The ships providing ocean services are larger and faster and operate over longer routes with fewer ports of call. Some liner operators offer a “round the world service (“RTW”) or “global service” where large ships may go around the world in opposite directions, some ships going eastwards and others westwards. These main trade routes are “trunk routes”. Feeder ships bring cargo to “load centres” which are main ports of call, for the “mother ships” along the trunk routes. At the load centres, the cargo is transhipped. Extensive feedering is essential for operators to maintain utilisation and “load factors” which return reasonable profits on the large capital investment. The transhipment also requires large investment, particularly for storage facilities, cargo handling facilities and inland transport modes.

The feeder ships are smaller, although even larger container ships which are used for discrete liner services may bring cargo to load centres for transhipment on a RTW service. The feeders serve from peripheral ports to transhipment ports on a “through service” or a RTW service.

Three main types of container ship can be identified:

(a) the “fully-cellular container ship”, where containers are loaded into vertical guides, each container-guide system forming a “cell”. There is thus little or no wasted space. The containers may be six or more deep in the cargo holds. They are also loaded on deck in guides-and maybe stacked up to four or five or even six high. The largest container operators use this type of ship. “Partly-cellular container ships” are designed to carry part loads of containers in fixed cell guides. This latter type can also carry containers without cell guides but with container-securing fittings, in which case they are “multi-purpose container ships” (see below).

(b) the “cellular ship with Ro/Ro capability”, which has “roll-on, roll-off” facilities for vehicular cargo as well as container “load-on, lift-off” (“Lo/Lo”) capacity. These ships offer a solution to one of the deficiencies of fully—cellular container vessels, which are not really suitable for long or bulky units of cargo. This type of ship is popular on the Europe to Austral-Asia trades.
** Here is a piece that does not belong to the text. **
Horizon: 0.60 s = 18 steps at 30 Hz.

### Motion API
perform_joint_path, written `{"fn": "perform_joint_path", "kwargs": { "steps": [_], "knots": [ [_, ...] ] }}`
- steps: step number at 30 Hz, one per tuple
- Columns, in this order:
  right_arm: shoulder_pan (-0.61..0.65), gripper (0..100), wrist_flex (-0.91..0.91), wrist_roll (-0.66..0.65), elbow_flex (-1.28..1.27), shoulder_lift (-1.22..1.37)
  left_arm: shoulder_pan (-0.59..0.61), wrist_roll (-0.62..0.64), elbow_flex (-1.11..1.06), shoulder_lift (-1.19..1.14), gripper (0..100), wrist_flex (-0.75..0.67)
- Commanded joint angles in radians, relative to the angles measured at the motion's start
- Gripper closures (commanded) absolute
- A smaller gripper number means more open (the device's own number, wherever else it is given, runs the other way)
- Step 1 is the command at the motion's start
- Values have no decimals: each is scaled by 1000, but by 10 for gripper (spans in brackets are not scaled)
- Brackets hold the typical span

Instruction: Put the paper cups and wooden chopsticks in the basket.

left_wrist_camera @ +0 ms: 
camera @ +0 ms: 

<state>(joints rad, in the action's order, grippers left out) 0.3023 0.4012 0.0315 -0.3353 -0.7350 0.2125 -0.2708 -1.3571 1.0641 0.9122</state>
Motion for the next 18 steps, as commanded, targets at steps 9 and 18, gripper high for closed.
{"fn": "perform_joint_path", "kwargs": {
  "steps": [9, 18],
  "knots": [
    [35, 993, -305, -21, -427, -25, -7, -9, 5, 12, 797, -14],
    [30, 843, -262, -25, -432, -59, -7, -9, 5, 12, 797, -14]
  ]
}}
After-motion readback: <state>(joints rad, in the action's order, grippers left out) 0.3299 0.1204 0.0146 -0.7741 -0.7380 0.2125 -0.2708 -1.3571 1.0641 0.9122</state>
(c) the “multi-purpose container ship” (or “combination container ship”) where containers can be carried on one leg of a voyage and other types of cargo carried on the return. Such cargo can be bulk (in “con-bulkers”) or vehicles. Some multi-purpose vessels can carry break-bulk, general cargo and also containers although, instead of fixed cell guides for the containers, other fittings on board the ship are used to secure the containers from shifting and being damaged or even lost overboard because of the vessel’s movement in a seaway. These ships can carry secured containers and also general cargo on the same leg of the voyage. However, because of loading and discharging requirements for the large container units, these have to be carried in the square of the hatch and this can interfere with the stowage of general cargo shipped in the wings of the cargo holds.

The ships may or may not have their own cargo-handling fittings and equipment, such as cranes and/or derricks. Generally, the larger ships are gearless and depend on shore-based cargo gear.

The average size of container vessels is usually specified in “TEUs” per ship. The unit represents the space that would be used by a standard 20-ft.-long container.